| To do |
The data is to be repeated exactly, with the images removed.

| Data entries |
--- START ---
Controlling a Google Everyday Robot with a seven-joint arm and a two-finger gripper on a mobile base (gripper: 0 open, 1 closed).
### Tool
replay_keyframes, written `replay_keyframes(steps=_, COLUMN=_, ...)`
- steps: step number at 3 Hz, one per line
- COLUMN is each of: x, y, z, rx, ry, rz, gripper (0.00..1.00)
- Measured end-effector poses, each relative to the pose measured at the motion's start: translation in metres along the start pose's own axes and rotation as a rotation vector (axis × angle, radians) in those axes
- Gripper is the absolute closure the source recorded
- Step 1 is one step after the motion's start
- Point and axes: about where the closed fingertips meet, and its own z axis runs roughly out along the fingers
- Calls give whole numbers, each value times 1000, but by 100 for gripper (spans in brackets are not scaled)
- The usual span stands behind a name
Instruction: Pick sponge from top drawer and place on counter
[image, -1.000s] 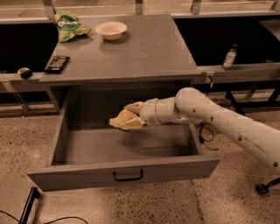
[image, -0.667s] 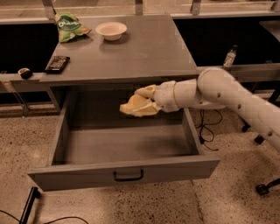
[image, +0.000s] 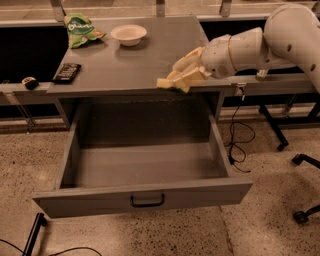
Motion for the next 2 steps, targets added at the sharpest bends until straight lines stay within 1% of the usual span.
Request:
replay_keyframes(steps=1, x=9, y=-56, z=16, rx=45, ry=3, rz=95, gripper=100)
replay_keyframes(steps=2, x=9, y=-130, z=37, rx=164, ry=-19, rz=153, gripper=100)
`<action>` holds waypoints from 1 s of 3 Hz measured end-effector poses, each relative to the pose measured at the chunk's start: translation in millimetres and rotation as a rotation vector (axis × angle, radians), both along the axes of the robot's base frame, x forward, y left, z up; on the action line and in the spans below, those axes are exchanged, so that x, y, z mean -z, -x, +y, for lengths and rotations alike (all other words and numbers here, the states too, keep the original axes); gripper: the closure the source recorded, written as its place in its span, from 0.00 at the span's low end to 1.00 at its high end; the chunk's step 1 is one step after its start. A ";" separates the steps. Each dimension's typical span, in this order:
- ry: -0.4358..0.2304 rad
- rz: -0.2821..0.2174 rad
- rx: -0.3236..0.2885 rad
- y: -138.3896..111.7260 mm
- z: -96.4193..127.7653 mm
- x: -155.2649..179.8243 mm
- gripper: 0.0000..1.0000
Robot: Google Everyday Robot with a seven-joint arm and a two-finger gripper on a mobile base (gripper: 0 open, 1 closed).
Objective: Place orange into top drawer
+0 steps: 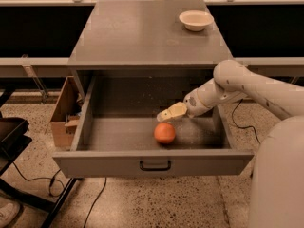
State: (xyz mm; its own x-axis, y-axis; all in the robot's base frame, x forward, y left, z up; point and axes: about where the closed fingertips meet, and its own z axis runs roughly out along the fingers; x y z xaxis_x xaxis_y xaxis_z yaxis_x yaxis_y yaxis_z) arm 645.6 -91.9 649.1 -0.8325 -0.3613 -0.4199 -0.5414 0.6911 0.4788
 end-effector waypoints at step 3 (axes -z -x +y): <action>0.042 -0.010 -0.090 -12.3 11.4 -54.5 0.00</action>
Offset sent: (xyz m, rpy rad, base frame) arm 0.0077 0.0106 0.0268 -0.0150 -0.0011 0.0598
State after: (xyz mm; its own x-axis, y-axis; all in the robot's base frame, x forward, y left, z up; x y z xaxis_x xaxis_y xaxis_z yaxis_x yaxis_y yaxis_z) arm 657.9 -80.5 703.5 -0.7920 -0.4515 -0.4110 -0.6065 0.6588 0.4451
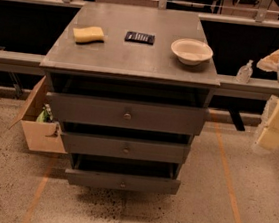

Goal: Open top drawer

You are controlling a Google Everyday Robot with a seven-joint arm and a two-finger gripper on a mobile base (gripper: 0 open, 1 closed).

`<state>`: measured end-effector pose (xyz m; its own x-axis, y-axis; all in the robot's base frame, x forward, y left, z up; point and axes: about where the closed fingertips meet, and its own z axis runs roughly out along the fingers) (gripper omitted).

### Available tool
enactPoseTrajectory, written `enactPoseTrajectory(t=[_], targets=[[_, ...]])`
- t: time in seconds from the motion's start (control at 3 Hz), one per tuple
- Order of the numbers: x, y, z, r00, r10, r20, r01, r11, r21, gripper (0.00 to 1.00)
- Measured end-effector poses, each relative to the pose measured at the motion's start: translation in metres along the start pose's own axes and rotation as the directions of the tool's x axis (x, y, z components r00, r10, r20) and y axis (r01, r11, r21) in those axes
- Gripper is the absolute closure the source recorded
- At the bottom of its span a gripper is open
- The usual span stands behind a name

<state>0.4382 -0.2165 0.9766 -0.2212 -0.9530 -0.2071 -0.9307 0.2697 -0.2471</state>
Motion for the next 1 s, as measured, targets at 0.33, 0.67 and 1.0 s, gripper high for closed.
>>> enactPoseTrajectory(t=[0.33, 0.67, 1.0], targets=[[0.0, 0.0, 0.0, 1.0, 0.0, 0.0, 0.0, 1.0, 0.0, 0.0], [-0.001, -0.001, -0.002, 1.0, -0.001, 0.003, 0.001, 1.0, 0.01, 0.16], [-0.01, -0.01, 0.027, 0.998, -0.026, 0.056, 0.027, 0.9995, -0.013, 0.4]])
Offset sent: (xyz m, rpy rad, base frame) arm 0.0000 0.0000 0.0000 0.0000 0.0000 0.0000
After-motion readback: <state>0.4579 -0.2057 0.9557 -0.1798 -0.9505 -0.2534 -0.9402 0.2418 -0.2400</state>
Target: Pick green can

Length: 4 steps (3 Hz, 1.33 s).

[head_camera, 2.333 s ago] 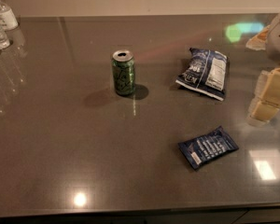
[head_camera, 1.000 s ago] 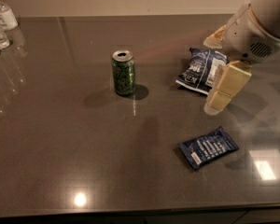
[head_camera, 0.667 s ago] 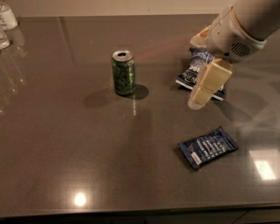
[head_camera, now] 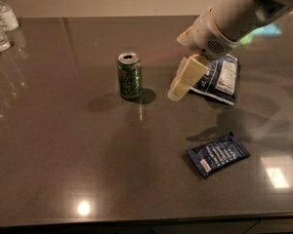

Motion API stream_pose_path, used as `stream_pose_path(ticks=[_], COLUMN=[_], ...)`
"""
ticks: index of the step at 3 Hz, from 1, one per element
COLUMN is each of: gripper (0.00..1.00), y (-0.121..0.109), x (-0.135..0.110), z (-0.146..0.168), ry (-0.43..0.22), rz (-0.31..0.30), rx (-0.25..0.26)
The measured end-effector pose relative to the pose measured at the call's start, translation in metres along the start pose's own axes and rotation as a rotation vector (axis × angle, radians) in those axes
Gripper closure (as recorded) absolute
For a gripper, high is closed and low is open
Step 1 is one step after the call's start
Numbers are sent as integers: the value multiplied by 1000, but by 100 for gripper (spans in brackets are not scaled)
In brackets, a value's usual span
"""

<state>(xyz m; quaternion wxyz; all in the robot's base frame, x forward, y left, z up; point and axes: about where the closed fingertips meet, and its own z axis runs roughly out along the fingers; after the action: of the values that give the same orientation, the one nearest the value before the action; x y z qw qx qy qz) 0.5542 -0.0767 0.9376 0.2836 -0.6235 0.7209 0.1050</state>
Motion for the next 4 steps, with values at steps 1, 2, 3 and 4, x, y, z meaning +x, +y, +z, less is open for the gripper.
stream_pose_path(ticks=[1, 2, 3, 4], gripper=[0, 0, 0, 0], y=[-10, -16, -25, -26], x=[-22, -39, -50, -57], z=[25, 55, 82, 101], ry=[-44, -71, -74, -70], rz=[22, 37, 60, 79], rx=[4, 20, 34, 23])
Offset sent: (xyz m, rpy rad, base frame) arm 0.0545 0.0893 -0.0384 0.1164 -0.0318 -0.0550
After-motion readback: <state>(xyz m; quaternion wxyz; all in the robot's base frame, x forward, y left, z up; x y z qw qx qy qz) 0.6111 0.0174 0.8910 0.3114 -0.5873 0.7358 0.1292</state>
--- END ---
| Solution |
Controlling a Google Everyday Robot with a seven-joint arm and a two-finger gripper on a mobile base (gripper: 0 open, 1 closed).
### Tool
replay_keyframes, written `replay_keyframes(steps=_, COLUMN=_, ...)`
- steps: step number at 3 Hz, one per line
- COLUMN is each of: x, y, z, rx, ry, rz, gripper (0.00..1.00)
- Measured end-effector poses, each relative to the pose measured at the motion's start: translation in metres along the start pose's own axes and rotation as a rotation vector (axis × angle, radians) in those axes
- Gripper is the absolute closure the source recorded
- Step 1 is one step after the motion's start
- Point and axes: about where the closed fingertips meet, and its own z axis runs roughly out along the fingers
- Calls give whole numbers, each value times 1000, but by 100 for gripper (spans in brackets are not scaled)
- The usual span stands behind a name
Instruction: Pick sponge from top drawer and place on counter
[image, -1.000s] 
[image, -0.667s] 
[image, +0.000s] 
Motion for the next 2 steps, targets added at the sharpest bends until straight lines stay within 1% of the usual span.
Request:
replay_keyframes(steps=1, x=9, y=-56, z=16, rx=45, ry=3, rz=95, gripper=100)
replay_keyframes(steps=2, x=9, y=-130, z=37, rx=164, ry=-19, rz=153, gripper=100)
`<action>` holds waypoints from 1 s of 3 Hz measured end-effector poses, each relative to the pose measured at the chunk's start: translation in millimetres and rotation as a rotation vector (axis × angle, radians), both along the axes of the robot's base frame, x forward, y left, z up; on the action line and in the spans below, those axes are exchanged, so that x, y, z mean -z, -x, +y, for lengths and rotations alike (all other words and numbers here, the states too, keep the original axes); gripper: the closure the source recorded, written as its place in its span, from 0.00 at the span's low end to 1.00 at its high end; the chunk's step 1 is one step after its start. A ";" separates the steps. Each dimension's typical span, in this order:
- ry: -0.4358..0.2304 rad
- rz: -0.2821..0.2174 rad
- rx: -0.3236..0.2885 rad
- y: -138.3896..111.7260 mm
- z: -96.4193..127.7653 mm
- x: -155.2649..179.8243 mm
- gripper: 0.0000..1.0000
Robot: Google Everyday Robot with a seven-joint arm and a two-finger gripper on a mobile base (gripper: 0 open, 1 closed).
Objective: Place orange into top drawer
+0 steps: 
State: (xyz mm; its own x-axis, y-axis; all in the robot's base frame, x forward, y left, z up; point and axes: about where the closed fingertips meet, and its own z axis runs roughly out along the fingers; x y z xaxis_x xaxis_y xaxis_z yaxis_x yaxis_y yaxis_z) arm 645.6 -91.9 649.1 -0.8325 -0.3613 -0.4199 -0.5414 0.6911 0.4788
 end-effector waypoints at step 3 (axes -z -x +y): <action>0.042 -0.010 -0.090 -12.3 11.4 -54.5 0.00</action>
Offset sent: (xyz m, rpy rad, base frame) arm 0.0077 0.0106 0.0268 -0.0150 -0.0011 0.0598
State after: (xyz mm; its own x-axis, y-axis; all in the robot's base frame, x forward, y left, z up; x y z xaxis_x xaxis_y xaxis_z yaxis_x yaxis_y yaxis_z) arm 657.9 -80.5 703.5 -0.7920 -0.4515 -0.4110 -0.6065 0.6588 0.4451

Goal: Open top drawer

You are controlling a Google Everyday Robot with a seven-joint arm and a two-finger gripper on a mobile base (gripper: 0 open, 1 closed).

`<state>`: measured end-effector pose (xyz m; its own x-axis, y-axis; all in the robot's base frame, x forward, y left, z up; point and axes: about where the closed fingertips meet, and its own z axis runs roughly out along the fingers) (gripper omitted).

### Available tool
enactPoseTrajectory, written `enactPoseTrajectory(t=[_], targets=[[_, ...]])`
- t: time in seconds from the motion's start (control at 3 Hz), one per tuple
- Order of the numbers: x, y, z, r00, r10, r20, r01, r11, r21, gripper (0.00 to 1.00)
- Measured end-effector poses, each relative to the pose measured at the motion's start: translation in metres along the start pose's own axes and rotation as the directions of the tool's x axis (x, y, z components r00, r10, r20) and y axis (r01, r11, r21) in those axes
- Gripper is the absolute closure the source recorded
- At the bottom of its span a gripper is open
- The usual span stands behind a name

<state>0.4382 -0.2165 0.9766 -0.2212 -0.9530 -0.2071 -0.9307 0.2697 -0.2471</state>
Motion for the next 1 s, as measured, targets at 0.33, 0.67 and 1.0 s, gripper high for closed.
>>> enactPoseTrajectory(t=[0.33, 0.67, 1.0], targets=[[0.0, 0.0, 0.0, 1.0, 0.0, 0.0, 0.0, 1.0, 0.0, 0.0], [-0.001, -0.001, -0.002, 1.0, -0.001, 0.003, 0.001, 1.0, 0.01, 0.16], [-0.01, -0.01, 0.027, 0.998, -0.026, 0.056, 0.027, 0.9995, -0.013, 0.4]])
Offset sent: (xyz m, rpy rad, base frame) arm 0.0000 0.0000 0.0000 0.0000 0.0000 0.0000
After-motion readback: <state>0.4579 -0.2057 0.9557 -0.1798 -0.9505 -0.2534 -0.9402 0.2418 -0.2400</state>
Target: Pick green can

Length: 4 steps (3 Hz, 1.33 s).

[head_camera, 2.333 s ago] 
[head_camera, 1.000 s ago] 
[head_camera, 0.667 s ago] 
[head_camera, now] 

Motion API stream_pose_path, used as `stream_pose_path(ticks=[_], COLUMN=[_], ...)`
"""
ticks: index of the step at 3 Hz, from 1, one per element
COLUMN is each of: gripper (0.00..1.00), y (-0.121..0.109), x (-0.135..0.110), z (-0.146..0.168), ry (-0.43..0.22), rz (-0.31..0.30), rx (-0.25..0.26)
The measured end-effector pose relative to the pose measured at the call's start, translation in metres along the start pose's own axes and rotation as a rotation vector (axis × angle, radians) in those axes
Gripper closure (as recorded) absolute
For a gripper, high is closed and low is open
Step 1 is one step after the call's start
Numbers are sent as integers: the value multiplied by 1000, but by 100 for gripper (spans in brackets are not scaled)
In brackets, a value's usual span
"""

<state>(xyz m; quaternion wxyz; all in the robot's base frame, x forward, y left, z up; point and axes: about where the closed fingertips meet, and its own z axis runs roughly out along the fingers; after the action: of the values that give the same orientation, the one nearest the value before the action; x y z qw qx qy qz) 0.5542 -0.0767 0.9376 0.2836 -0.6235 0.7209 0.1050</state>
Motion for the next 4 steps, with values at steps 1, 2, 3 and 4, x, y, z meaning +x, +y, +z, less is open for the gripper.
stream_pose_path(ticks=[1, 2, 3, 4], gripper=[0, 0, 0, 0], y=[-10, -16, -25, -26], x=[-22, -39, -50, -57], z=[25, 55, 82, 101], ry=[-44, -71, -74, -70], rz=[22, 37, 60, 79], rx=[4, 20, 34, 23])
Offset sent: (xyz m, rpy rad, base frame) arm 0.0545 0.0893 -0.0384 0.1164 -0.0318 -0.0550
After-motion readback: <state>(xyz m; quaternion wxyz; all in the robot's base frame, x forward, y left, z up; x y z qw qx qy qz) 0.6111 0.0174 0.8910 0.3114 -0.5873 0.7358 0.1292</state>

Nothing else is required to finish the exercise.